Reporter: Adinda Ade Mustami | Editor: Hendra Gunawan
JAKARTA. Pengacara Bupati Karawang, Ade Swara dan istrinya, Nurlatifah; Haryo D Wibowo bertanya-tanya alasan dijeratnya kliennya dengan pasal TPPU. Menurut Haryo, harta-harta yang didapat Ade dan Nurlatifah tidak hanya berasal dari jabatannya sebagai Bupati Karawang, melainkan juga dari hasil usaha sampingan berdagang emas yang dijalankan Nurlatifah dan sarang burung walet.
Haryo menceritakan, sejak zaman Belanda, nenek dari Nurlatifah memiliki usaha berdagang emas. Saat ini, aset-aset berupa emas tersebut diturunkan ke Nurlatifah.
"Dari dulu uangnya banyak. Pedagang emas terbesar di Karawang. Waletnya juga besar. Sejak 1980-an asetnya juga banyak," kata Haryo di Gedung KPK, Jakarta, Selasa siang.
Kendati demikian Haryo mengaku, Ade dan Nurlatifah juga telah ditanyai harta kekayaan oleh penyidik KPK sejak awal kliennya menjalani pemeriksaan. Haryo juga mengakui, ada beberapa aset milik pasangan suami istri tersebut yang tidak dilaporkan dalam Laporan Harta Kekayaan Penyelenggara Negara (LHKPN).
"Itu (LHKPN) persyaratan mau Pilkada jadi memang waktu itu tidak dibuat detail. Juga bukan dia sendiri yang buat, tetapi stafnya. Tapi itu sudah disampaikan ke KPK," tuturnya.
Dalam LHKPN milik Ade Swara yang dilaporkan ke KPK tahun 2010 silam, Ade tercatat hanya memiliki harta dengan total sebesar Rp 5,9 miliar. Adapun harta kekayaan tersebut terdiri dari harta tak bergerak berupa empat bidang tanah dan bangunan di Karawang serta harta bergerak berupa tiga unit mobil. Sementara itu, dalam LHKPN tersebut Ade tidak mencantumkan memiliki aset berupa peternakan maupun logam mulia.
KPK akhirnya resmi menetapkan Ade dan Nurlatifah sebagai tersangka kasus dugaan Tindak Pidana Pencucian Uang (TPPU).

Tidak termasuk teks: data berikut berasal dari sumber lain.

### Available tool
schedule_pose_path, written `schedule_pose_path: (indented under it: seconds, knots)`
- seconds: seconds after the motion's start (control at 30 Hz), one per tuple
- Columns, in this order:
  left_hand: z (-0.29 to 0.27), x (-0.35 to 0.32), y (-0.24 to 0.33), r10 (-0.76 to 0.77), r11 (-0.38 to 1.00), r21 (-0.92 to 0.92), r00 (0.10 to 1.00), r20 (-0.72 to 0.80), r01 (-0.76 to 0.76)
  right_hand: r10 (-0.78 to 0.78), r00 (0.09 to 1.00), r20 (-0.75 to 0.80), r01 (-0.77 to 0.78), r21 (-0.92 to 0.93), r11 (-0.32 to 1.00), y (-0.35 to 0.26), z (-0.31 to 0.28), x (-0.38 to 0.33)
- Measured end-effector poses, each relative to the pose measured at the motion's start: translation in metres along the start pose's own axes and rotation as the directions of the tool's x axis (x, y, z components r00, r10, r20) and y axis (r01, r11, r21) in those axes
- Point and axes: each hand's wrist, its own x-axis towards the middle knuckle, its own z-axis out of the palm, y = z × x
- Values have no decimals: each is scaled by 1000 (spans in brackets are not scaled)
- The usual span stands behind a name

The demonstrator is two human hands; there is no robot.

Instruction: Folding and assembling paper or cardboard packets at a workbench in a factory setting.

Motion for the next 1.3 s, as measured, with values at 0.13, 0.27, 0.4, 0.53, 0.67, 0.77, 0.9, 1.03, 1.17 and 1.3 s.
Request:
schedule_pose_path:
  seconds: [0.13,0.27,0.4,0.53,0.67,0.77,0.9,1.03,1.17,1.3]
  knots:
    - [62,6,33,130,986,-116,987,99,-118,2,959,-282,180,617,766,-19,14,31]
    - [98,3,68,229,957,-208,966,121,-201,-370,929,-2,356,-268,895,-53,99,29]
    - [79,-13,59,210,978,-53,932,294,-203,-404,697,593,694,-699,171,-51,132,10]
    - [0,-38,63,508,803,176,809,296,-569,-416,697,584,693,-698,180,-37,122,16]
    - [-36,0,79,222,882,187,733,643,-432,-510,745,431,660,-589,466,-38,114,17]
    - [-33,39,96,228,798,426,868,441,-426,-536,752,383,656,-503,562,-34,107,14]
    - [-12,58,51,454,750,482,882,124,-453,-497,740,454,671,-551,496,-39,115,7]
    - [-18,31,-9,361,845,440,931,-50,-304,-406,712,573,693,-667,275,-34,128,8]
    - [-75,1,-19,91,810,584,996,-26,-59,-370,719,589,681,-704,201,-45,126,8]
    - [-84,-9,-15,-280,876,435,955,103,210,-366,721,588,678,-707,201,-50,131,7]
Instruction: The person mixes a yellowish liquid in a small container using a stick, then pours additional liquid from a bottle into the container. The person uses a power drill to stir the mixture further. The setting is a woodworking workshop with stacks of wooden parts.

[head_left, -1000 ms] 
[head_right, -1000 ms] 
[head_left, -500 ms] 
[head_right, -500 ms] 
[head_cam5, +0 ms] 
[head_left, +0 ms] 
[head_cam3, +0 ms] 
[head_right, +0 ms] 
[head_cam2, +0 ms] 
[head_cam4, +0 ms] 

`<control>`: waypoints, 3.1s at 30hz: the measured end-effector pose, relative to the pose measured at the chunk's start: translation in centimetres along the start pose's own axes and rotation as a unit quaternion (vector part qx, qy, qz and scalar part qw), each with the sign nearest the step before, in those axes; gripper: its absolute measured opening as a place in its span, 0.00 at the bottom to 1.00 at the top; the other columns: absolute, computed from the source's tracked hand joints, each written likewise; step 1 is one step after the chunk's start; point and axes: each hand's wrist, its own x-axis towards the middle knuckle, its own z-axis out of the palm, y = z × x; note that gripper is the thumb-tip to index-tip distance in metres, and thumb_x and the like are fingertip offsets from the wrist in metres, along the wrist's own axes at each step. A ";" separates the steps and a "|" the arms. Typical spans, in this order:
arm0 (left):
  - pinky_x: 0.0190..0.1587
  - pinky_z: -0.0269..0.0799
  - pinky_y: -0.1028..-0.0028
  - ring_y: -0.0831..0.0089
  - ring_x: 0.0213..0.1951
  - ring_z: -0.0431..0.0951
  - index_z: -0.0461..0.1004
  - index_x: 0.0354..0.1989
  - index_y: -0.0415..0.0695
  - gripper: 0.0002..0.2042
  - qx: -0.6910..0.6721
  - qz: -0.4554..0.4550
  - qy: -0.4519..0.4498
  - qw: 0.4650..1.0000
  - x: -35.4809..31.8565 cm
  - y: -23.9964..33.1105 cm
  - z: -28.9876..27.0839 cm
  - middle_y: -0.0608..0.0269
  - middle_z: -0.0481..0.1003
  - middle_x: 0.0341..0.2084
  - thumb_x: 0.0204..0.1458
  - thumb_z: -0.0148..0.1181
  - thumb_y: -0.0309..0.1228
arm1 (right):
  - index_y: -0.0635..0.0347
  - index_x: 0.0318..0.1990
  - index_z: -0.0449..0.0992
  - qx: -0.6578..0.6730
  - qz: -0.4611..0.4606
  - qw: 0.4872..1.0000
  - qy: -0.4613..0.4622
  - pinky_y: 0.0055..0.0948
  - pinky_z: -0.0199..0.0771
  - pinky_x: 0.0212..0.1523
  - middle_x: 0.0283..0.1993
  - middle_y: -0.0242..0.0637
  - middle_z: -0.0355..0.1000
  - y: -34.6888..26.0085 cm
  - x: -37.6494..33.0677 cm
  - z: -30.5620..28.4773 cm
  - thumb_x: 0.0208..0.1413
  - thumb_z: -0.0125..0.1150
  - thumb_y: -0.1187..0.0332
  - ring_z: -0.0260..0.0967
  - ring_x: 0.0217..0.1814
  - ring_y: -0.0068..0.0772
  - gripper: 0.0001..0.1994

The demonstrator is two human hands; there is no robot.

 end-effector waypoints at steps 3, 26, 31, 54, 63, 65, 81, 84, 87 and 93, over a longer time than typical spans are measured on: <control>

Baik Ade maupun Nurlatifah, disangkakan melanggar Pasal 3 Undang-Undang Nomor 8 Tahun 2010 tentang Pemberantasan dan Pencegahan TPPU. Adapun penetapan Ade dan Nurlatifah berdasarkan Surat Perintah Penyidikan (Sprindik) tertanggal 1 Oktober 2014 lalu.
Sebelumnya, KPK menetapkan Ade dan Nurlatifah sebagai tersangka kasus dugaan pemerasan pada 18 Juli 2014 lalu. Keduanya diduga memeras PT Tatar Kertabumi dengan meminta uang sebesar Rp 5 miliar. Uang tersebut diminta guna meluluskan pengajuan permohonan Surat Pernyataan Pengelolaan Lingkungan (SPPL) untuk pembangunan mall di atas lahan seluas 5,5 haktere (ha) milik perusahaan tersebut, di Karawang, Jawa Barat.
PT Tatar Kertabumi yang merupakan cucu perusahaan PT Agung Podomoro Land Tbk tersebut akhirnya menyanggupi permintaan keduanya. Uang tersebut diberikan kepada adik Nurlatifah bernama Ali dalam bentuk US$ 424.349. Ali kemudian menyerahkan uang tersebut kepada kakaknya di rumah dinas Bupati Karawang.
Atas perbuatan tersebut, keduanya dijerat dengan Pasal 12 e atau Pasal 23 Undang-Undang Nomor 31 Tahun 1999 sebagaimana telah diubah dengan Undang-Undang Nomor 20 Tahun 2001 Jo pasal 421 KUHP Jo pasal 55 ayat 1 ke-1 KUHP.